<<<<

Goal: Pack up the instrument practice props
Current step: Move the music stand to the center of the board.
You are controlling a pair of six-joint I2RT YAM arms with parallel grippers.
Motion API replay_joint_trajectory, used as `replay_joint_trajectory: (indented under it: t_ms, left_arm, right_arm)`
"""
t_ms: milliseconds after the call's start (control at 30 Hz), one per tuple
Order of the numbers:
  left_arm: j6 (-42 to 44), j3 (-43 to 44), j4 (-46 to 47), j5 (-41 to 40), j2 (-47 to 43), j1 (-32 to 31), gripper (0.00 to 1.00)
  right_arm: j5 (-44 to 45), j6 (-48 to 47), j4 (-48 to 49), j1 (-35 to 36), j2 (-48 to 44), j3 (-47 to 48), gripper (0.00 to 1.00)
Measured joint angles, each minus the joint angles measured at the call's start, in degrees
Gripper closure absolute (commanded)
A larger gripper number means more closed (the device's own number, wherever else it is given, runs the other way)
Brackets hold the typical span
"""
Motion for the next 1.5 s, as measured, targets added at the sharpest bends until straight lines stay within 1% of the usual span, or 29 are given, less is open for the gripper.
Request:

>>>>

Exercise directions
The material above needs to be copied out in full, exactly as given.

Solution to this problem
Goal: Pack up the instrument practice props
Current step: Move the music stand to the center of the board.
You are controlling a pair of six-joint I2RT YAM arms with parallel grippers.
Motion API replay_joint_trajectory, used as `replay_joint_trajectory: (indented under it: t_ms, left_arm, right_arm)`
"""
t_ms: milliseconds after the call's start (control at 30 Hz), one per tuple
Order of the numbers:
  left_arm: j6 (-42 to 44), j3 (-43 to 44), j4 (-46 to 47), j5 (-41 to 40), j2 (-47 to 43), j1 (-32 to 31), gripper (0.00 to 1.00)
  right_arm: j5 (-44 to 45), j6 (-48 to 47), j4 (-48 to 49), j1 (-35 to 36), j2 (-48 to 44), j3 (-47 to 48), gripper (0.00 to 1.00)
Measured joint angles, each minus the joint angles measured at the call's start, in degrees
Gripper closure absolute (commanded)
A larger gripper number means more closed (the device's own number, wherever else it is given, runs the other way)
Brackets hold the typical span
"""
Motion for the next 1.5 s, as measured, targets added at the sharpest bends until straight lines stay within 1% of the usual span, or 29 are given, less is open for the gripper.
Request:

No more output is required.